Wakefield is a neighborhood in the Upper Northwest quadrant of Washington, D.C., bounded by Albemarle Street NW to the south, Nebraska Avenue NW to the west, and Connecticut Avenue to the east. It is served by the Van Ness-UDC and Tenleytown-AU station on the Washington Metro's Red Line.

The area was first developed in the 1930s by R.B. Warren, who built 100 brick homes between Nebraska and Connecticut north of Albemarle and named the new neighborhood "Wakefield", after the plantation where George Washington was born. This new residential development was part of, and contributed to, the burgeoning growth along Connecticut Avenue. To support the growing population in Wakefield and surrounding neighborhoods, a Piggly Wiggly grocery store was built in 1928 on the west side of Connecticut Ave just south of Albemarle St, and the Chevy Chase Park N' Shop — the first modern shopping center and sports complex in the area, with an A&P, Peoples, Woolworth's, Best's, an ice skating rink, and a bowling alley — was built in 1938 on the east side of the same block.

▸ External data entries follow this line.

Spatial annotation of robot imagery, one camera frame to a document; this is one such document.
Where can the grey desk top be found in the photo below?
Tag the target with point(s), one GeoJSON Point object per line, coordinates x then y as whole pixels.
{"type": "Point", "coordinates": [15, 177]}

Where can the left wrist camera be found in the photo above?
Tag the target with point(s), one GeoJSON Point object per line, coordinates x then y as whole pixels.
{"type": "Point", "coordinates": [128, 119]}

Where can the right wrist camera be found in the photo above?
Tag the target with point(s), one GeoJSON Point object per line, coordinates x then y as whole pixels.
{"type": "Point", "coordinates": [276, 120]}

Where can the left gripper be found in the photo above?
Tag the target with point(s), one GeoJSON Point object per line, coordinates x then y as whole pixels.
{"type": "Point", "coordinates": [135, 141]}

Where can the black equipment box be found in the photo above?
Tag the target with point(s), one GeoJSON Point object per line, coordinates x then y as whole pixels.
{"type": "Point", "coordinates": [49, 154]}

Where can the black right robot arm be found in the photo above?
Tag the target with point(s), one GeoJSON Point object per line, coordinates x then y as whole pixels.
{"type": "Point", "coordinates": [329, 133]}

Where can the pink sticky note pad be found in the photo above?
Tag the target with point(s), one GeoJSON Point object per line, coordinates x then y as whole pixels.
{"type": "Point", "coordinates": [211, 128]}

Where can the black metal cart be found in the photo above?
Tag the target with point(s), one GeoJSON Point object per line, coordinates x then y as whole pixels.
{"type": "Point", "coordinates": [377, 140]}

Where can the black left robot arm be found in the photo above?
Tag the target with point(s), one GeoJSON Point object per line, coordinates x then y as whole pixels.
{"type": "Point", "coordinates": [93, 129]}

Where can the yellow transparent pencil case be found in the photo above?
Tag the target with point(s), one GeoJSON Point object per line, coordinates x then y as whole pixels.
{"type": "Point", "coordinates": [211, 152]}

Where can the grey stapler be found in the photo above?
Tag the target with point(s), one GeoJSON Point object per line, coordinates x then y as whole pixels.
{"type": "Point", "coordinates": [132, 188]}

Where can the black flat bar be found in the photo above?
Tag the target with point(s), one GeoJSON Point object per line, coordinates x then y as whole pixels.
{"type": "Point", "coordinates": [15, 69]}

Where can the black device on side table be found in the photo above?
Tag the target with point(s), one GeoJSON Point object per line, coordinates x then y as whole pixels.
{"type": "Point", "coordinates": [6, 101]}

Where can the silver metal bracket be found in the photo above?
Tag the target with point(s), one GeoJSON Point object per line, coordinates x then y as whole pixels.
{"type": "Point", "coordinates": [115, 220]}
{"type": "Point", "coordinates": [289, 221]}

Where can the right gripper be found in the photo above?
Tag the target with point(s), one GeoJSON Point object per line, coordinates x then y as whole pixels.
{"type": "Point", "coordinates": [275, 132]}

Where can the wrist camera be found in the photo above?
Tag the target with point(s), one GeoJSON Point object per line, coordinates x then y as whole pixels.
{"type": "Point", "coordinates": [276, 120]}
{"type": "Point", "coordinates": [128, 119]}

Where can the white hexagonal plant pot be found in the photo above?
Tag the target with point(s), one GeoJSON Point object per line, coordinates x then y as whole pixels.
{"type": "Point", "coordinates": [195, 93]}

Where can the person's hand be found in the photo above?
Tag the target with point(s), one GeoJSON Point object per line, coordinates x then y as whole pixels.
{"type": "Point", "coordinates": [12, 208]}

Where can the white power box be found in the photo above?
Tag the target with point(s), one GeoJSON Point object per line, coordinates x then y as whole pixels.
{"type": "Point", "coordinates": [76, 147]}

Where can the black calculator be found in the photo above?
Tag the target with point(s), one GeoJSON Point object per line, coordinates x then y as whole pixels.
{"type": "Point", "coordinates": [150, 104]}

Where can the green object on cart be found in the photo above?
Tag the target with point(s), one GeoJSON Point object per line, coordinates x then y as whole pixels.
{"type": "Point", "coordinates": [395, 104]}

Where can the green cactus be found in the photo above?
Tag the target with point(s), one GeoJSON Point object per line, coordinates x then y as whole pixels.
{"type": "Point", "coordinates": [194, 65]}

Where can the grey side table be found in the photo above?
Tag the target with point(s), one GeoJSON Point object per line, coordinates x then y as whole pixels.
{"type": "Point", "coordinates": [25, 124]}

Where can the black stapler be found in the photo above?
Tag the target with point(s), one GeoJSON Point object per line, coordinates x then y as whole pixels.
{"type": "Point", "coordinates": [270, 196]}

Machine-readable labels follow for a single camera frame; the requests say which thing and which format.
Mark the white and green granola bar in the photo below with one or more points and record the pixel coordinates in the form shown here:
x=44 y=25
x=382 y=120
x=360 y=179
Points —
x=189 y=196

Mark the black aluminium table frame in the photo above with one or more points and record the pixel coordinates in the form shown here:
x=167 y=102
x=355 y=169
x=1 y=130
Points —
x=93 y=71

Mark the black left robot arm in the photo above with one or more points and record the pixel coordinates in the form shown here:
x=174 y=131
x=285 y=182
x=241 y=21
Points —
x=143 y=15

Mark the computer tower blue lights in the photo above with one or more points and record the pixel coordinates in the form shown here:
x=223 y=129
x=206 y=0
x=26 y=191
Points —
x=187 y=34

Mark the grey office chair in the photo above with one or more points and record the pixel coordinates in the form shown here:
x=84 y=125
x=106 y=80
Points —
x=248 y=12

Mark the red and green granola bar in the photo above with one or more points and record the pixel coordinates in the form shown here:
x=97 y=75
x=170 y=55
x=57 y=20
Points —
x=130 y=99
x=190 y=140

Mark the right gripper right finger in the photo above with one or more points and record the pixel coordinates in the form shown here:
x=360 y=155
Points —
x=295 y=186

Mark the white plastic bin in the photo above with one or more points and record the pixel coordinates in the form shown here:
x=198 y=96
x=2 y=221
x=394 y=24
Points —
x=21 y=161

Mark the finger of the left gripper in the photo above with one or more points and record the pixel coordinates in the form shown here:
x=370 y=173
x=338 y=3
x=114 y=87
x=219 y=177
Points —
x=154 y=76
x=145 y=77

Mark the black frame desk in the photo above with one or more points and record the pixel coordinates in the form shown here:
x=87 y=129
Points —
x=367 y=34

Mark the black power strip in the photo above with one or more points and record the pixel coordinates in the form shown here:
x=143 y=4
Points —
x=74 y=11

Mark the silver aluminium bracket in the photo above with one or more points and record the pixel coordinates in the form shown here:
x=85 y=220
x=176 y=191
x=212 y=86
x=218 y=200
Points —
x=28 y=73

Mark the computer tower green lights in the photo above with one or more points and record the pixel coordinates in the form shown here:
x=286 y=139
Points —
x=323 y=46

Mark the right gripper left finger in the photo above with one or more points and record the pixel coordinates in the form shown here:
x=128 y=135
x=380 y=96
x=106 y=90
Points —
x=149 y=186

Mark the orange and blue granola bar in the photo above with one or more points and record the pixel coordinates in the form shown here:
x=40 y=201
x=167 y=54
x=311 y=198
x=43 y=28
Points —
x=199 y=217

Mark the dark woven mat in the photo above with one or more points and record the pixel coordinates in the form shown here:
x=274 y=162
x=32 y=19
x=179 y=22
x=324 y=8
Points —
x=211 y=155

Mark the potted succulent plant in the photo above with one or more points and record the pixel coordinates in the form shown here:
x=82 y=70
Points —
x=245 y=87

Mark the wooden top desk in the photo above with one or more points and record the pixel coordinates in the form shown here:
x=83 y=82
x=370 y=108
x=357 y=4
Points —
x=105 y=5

Wakefield remains a residential enclave today, in close proximity to the commercial centers at Van Ness, Tenleytown, and Chevy Chase, DC. The neighborhood also includes a public school, Ben W. Murch Elementary School, and a fire house, DC Engine Company 31, both built and placed into service in 1930.

In May, 2014, the Washington Post reported that Wakefield had become one of the most popular neighborhoods in Washington, D.C. according to the real-estate listing service MRIS. Homes in Wakefield appreciated more than any other neighborhood in the District in the 12 months to July 2015, up 42 percent from $573,433 to $814,045.